Supplied data START

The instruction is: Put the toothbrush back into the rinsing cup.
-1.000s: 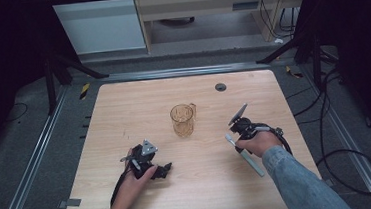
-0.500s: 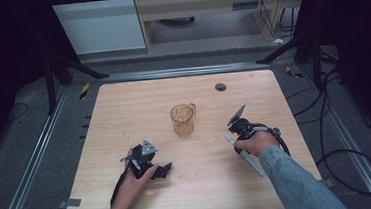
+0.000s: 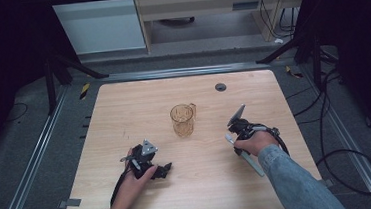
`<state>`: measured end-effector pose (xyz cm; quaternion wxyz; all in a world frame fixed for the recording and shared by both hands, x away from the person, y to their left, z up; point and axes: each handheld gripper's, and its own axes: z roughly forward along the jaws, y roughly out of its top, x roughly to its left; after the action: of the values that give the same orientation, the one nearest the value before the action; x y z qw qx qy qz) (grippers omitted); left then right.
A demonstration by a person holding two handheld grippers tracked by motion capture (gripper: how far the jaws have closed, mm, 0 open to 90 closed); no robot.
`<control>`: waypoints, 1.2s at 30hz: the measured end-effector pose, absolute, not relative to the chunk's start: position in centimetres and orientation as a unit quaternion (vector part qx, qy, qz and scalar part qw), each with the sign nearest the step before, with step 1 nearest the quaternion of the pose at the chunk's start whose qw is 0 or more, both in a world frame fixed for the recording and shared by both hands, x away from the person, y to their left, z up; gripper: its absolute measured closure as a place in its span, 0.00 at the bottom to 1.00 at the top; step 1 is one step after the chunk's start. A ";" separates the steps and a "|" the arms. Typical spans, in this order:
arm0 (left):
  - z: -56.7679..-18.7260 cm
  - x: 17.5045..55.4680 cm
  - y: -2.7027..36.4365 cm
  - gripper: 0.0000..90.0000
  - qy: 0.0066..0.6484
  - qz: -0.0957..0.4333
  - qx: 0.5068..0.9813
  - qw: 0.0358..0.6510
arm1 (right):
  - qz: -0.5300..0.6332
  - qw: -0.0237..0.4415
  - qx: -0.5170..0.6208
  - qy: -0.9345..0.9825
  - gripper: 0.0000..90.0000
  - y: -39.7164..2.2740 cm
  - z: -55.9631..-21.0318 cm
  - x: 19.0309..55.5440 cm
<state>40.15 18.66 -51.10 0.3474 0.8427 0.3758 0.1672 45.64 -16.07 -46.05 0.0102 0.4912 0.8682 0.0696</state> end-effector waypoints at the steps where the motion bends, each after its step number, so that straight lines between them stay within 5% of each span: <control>1: -51.1 40.1 18.7 0.00 0.376 0.167 0.843 0.347 | 0.070 0.010 0.491 0.868 0.75 -16.1 -46.0 45.6; 36: -51.1 40.2 18.6 0.00 0.376 0.165 0.842 0.348 | 0.059 0.008 0.491 0.869 0.80 -16.2 -46.7 46.4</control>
<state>40.15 18.64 -51.11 0.3484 0.8425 0.3763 0.1652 46.36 -16.16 -46.71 0.0081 0.4906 0.8693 0.0592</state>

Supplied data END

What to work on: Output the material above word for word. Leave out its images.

Task response:
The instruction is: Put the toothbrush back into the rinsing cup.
-1.000s: 
-0.500s: 
+0.000s: 
`<state>`: measured end-effector pose (xyz cm; quaternion wxyz; all in a world frame fixed for the recording and shared by both hands, x away from the person, y to their left, z up; point and axes: each handheld gripper's, and its own axes: z roughly forward along the jaws, y roughly out of its top, x roughly to its left; after the action: of the values that give the same orientation, the one nearest the value before the action; x y z qw qx qy qz) (grippers omitted); left then right.
A demonstration by a person holding two handheld grippers tracked by motion capture (gripper: how far the jaws have closed, mm, 0 open to 90 closed); no robot.
`<control>`: waypoints, 1.2s at 30hz: the measured end-effector pose, absolute, not relative to the chunk's start: position in centimetres and orientation as a unit quaternion (vector part qx, qy, qz and scalar part qw), each with the sign nearest the step before, with step 1 nearest the quaternion of the pose at the chunk's start whose qw is 0 or more, both in a world frame fixed for the recording and shared by both hands, x away from the person, y to their left, z up; gripper: its absolute measured closure as a place in its span, 0.00 at the bottom to 1.00 at the top; step 1 is one step after the chunk's start. A ";" separates the steps and a "|" the arms. Typical spans, in this order:
arm0 (left):
  - z: -56.7679..-18.7260 cm
  - x: 17.5045..55.4680 cm
  - y: -2.7027..36.4365 cm
  - gripper: 0.0000..90.0000
  - qy: 0.0066..0.6484
  - qz: -0.0957..0.4333
  - qx: 0.5068..0.9813
  - qw: 0.0358..0.6510
arm1 (right):
  - qz: -0.5300..0.6332
  - qw: -0.0237..0.4415
  - qx: -0.5170..0.6208
  - qy: -0.9345..0.9825
  - gripper: 0.0000..90.0000
  - y: -39.7164..2.2740 cm
  - z: -55.9631..-21.0318 cm
  - x: 19.0309..55.5440 cm
<state>40.15 18.66 -51.10 0.3474 0.8427 0.3758 0.1672 45.64 -16.07 -46.05 0.0102 0.4912 0.8682 0.0696</state> end-effector waypoints at the steps where the motion bends, each after its step number, so that straight lines between them stay within 5% of each span: <control>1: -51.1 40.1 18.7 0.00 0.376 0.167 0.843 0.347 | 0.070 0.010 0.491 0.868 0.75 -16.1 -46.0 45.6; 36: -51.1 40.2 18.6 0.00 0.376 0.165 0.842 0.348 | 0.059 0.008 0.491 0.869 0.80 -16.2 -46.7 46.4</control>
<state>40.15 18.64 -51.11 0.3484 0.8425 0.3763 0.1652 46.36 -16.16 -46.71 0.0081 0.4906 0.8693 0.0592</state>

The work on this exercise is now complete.